● What is being asked: Everything in the records except the pictures should come back exactly as written.

=== Records for processing ===

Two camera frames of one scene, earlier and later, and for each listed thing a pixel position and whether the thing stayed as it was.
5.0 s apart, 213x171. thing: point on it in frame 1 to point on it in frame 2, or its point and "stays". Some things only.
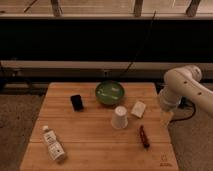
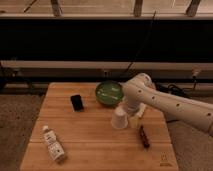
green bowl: [109, 93] stays
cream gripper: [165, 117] to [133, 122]
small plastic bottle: [55, 148] stays
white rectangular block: [138, 109] stays
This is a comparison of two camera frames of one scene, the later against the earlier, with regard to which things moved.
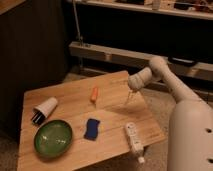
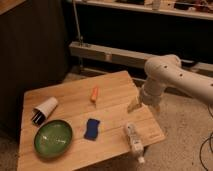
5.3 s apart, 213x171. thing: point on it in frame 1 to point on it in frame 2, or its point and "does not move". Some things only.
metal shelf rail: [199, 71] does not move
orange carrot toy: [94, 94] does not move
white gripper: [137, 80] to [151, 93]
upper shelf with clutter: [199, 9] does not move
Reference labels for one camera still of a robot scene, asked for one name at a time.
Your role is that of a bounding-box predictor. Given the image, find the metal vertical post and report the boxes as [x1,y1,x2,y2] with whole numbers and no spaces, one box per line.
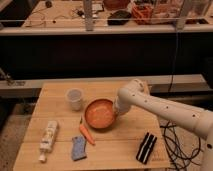
[83,0,93,31]

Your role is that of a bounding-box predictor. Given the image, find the clear plastic cup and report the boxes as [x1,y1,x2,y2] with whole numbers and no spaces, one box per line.
[66,88,83,111]

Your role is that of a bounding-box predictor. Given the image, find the black object on bench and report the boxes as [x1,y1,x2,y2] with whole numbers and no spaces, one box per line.
[107,10,131,26]

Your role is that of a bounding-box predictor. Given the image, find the hanging black cable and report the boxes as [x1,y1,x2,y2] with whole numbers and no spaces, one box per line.
[167,19,180,94]

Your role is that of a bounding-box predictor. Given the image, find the black white striped block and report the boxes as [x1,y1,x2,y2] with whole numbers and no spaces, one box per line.
[136,132,157,164]

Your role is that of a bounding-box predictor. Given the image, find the orange ceramic bowl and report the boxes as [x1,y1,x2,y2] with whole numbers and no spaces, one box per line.
[85,99,116,129]

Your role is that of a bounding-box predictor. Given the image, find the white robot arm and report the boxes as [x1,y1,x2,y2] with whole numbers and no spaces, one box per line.
[113,79,213,171]

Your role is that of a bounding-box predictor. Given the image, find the orange toy carrot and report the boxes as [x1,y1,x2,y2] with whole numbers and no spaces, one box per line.
[79,119,95,145]

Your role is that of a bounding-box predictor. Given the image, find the white squeeze tube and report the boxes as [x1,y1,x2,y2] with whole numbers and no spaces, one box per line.
[39,120,59,163]

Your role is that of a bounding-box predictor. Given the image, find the metal clamp at left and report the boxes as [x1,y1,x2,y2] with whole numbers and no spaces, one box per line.
[0,67,25,86]

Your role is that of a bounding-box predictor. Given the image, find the orange crate on bench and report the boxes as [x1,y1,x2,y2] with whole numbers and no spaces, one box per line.
[132,5,152,25]

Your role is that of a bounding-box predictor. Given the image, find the blue sponge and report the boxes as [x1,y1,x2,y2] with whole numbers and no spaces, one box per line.
[71,136,87,161]

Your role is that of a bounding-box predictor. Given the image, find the black floor cables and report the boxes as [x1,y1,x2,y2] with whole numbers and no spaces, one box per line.
[159,121,209,171]

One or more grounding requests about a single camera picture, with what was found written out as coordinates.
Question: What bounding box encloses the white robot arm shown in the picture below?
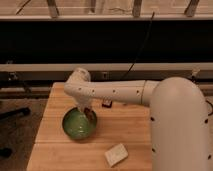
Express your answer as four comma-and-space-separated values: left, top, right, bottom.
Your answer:
64, 68, 213, 171

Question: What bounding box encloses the green ceramic bowl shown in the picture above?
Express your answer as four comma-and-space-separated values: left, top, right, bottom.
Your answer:
62, 107, 97, 140

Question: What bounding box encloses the white sponge block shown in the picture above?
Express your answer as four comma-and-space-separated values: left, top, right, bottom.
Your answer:
105, 143, 128, 167

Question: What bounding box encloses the black chair base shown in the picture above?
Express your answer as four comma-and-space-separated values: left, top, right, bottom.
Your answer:
0, 107, 31, 158

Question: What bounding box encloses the grey metal rail frame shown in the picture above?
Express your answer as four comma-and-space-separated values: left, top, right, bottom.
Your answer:
0, 62, 213, 82

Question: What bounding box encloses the black cable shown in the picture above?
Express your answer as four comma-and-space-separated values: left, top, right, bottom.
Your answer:
119, 11, 156, 82

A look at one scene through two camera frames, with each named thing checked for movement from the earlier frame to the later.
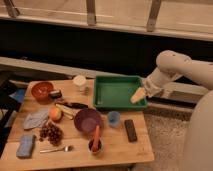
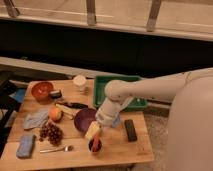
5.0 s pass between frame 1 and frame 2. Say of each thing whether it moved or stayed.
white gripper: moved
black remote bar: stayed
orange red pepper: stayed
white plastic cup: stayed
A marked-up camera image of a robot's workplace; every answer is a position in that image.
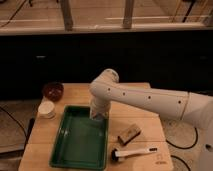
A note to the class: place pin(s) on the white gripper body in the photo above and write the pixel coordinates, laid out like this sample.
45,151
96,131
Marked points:
99,106

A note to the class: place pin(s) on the blue sponge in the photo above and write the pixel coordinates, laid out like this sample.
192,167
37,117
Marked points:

===

● Response to the exercise:
Two camera frames of one scene, earlier and later, and for each listed thing a pixel position and whether the thing stayed as it was.
5.0 s apart, 213x171. thing: point on it in frame 1 to point on it in frame 2, or its point and "stays". Some things only.
green bowl: [109, 93] stays
cream gripper: [165, 117] to [133, 122]
small plastic bottle: [55, 148] stays
white rectangular block: [138, 109] stays
This is a comparison of two camera frames of one scene, the later against the earlier, with regard to which things moved.
5.3 s apart, 213x171. thing: point on it in frame 1 to point on it in frame 2, or its point and "does not move". Some things only.
metal shelf rail: [199, 71] does not move
orange carrot toy: [94, 94] does not move
white gripper: [137, 80] to [151, 93]
upper shelf with clutter: [199, 9] does not move
Reference labels for one camera still of a robot scene, asked for one name at a time.
Your role is that of a bounding-box predictor. Given the image, find the metal vertical post and report the boxes as [x1,y1,x2,y2] with whole numbers and no spaces, one box per line.
[83,0,93,31]

Your role is that of a bounding-box predictor. Given the image, find the clear plastic cup and report the boxes as [x1,y1,x2,y2] with whole numbers and no spaces, one box per line.
[66,88,83,111]

Your role is that of a bounding-box predictor. Given the image, find the black object on bench and report the boxes as [x1,y1,x2,y2] with whole numbers and no spaces, one box per line.
[107,10,131,26]

Your role is that of a bounding-box predictor. Given the image, find the hanging black cable and report the boxes as [x1,y1,x2,y2] with whole numbers and no spaces, one box per line.
[167,19,180,94]

Your role is that of a bounding-box predictor. Given the image, find the black white striped block and report the boxes as [x1,y1,x2,y2] with whole numbers and no spaces, one box per line.
[136,132,157,164]

Your role is that of a bounding-box predictor. Given the image, find the orange ceramic bowl and report the boxes as [x1,y1,x2,y2] with whole numbers and no spaces, one box per line.
[85,99,116,129]

Your role is that of a bounding-box predictor. Given the image, find the white robot arm and report the boxes as [x1,y1,x2,y2] with whole numbers and no spaces, one box per line.
[113,79,213,171]

Your role is that of a bounding-box predictor. Given the image, find the orange toy carrot and report the boxes as [x1,y1,x2,y2] with whole numbers and no spaces, one box per line.
[79,119,95,145]

Your role is that of a bounding-box predictor. Given the image, find the white squeeze tube and report the boxes as [x1,y1,x2,y2] with whole numbers and no spaces, one box per line.
[39,120,59,163]

Your role is that of a bounding-box predictor. Given the image, find the metal clamp at left and report the boxes as [x1,y1,x2,y2] with whole numbers and no spaces, one box per line.
[0,67,25,86]

Your role is that of a bounding-box predictor. Given the image, find the orange crate on bench and report the boxes as [x1,y1,x2,y2] with whole numbers and no spaces, one box per line.
[132,5,152,25]

Your role is that of a bounding-box predictor. Given the image, find the blue sponge and report the boxes as [x1,y1,x2,y2] with whole numbers and no spaces, one box per line.
[71,136,87,161]

Your role is that of a bounding-box predictor. Given the image, find the black floor cables and report the boxes as [x1,y1,x2,y2] with whole numbers and no spaces, one box per line.
[159,121,209,171]

One or more grounding requests about a single camera picture, with what was found written out as coordinates.
Question: What bounding box encloses the white robot arm shown in the picture below?
Express your answer as four comma-and-space-separated values: left, top, right, bottom.
Your answer:
64, 68, 213, 171

Question: What bounding box encloses the green ceramic bowl shown in the picture above?
Express your answer as four comma-and-space-separated values: left, top, right, bottom.
Your answer:
62, 107, 97, 140

Question: What bounding box encloses the white sponge block shown in the picture above?
Express your answer as four comma-and-space-separated values: left, top, right, bottom.
Your answer:
105, 143, 128, 167

Question: What bounding box encloses the black chair base shown in the picture above?
Express your answer as four comma-and-space-separated values: left, top, right, bottom.
Your answer:
0, 107, 31, 158

Question: What bounding box encloses the grey metal rail frame shown in the picture above?
Express your answer as four comma-and-space-separated values: left, top, right, bottom.
Your answer:
0, 62, 213, 82

Question: What bounding box encloses the black cable shown in the picture above?
Express your answer as four comma-and-space-separated values: left, top, right, bottom.
Your answer:
119, 11, 156, 82

A look at one scene through two camera frames, with each named thing checked for movement from the earlier frame to the later.
5.0 s pass between frame 1 and frame 2. Say of each thing whether it moved or stayed.
white gripper: moved
black remote bar: stayed
orange red pepper: stayed
white plastic cup: stayed
A marked-up camera image of a robot's workplace; every answer is a position in that image.
A note to the class: place pin(s) on the white gripper body in the photo above and write the pixel coordinates, laid out like this sample.
45,151
96,131
Marked points:
99,106

A note to the class: place pin(s) on the blue sponge in the photo above and write the pixel coordinates, laid out like this sample.
192,167
37,117
Marked points:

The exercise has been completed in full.